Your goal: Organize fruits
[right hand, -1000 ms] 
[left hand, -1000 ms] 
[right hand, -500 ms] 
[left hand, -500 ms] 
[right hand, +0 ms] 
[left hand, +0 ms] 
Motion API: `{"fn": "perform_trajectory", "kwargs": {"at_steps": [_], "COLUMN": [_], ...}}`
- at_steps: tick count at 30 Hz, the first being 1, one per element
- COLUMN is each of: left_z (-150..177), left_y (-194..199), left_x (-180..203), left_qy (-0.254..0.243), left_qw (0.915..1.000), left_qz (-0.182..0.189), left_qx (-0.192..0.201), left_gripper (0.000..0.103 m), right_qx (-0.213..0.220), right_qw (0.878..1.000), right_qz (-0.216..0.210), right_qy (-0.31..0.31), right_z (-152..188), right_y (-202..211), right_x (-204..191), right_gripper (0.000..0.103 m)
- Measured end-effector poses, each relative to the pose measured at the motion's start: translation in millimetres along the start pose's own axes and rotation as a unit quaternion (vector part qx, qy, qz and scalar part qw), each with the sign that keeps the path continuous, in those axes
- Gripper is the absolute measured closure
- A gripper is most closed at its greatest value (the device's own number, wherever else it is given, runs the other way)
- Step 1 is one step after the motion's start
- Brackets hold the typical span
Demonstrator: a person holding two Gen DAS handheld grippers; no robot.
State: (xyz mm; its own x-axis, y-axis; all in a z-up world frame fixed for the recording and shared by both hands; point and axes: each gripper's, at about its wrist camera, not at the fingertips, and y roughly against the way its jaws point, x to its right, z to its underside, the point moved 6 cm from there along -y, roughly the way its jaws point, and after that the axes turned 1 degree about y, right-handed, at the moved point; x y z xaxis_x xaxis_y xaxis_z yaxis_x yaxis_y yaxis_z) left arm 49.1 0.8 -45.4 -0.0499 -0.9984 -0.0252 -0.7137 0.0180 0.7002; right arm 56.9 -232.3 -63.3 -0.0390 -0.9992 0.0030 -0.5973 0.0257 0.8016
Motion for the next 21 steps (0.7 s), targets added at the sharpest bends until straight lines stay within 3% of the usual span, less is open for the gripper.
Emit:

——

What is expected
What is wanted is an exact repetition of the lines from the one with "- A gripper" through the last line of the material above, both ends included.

Exercise response
- A gripper is most closed at its greatest value (the device's own number, wherever else it is given, runs the other way)
- Step 1 is one step after the motion's start
- Brackets hold the typical span
Demonstrator: a person holding two Gen DAS handheld grippers; no robot.
State: (xyz mm; its own x-axis, y-axis; all in a z-up world frame fixed for the recording and shared by both hands; point and axes: each gripper's, at about its wrist camera, not at the fingertips, and y roughly against the way its jaws point, x to its right, z to its underside, the point moved 6 cm from there along -y, roughly the way its jaws point, and after that the axes turned 1 degree about y, right-handed, at the moved point; x y z xaxis_x xaxis_y xaxis_z yaxis_x yaxis_y yaxis_z) left arm 49.1 0.8 -45.4 -0.0499 -0.9984 -0.0252 -0.7137 0.0180 0.7002; right arm 56.9 -232.3 -63.3 -0.0390 -0.9992 0.0030 -0.5973 0.0257 0.8016
Motion for the next 21 steps (0.7 s), targets added at the sharpest bends until straight lines stay within 3% of the usual span, less is open for the gripper.
Emit:

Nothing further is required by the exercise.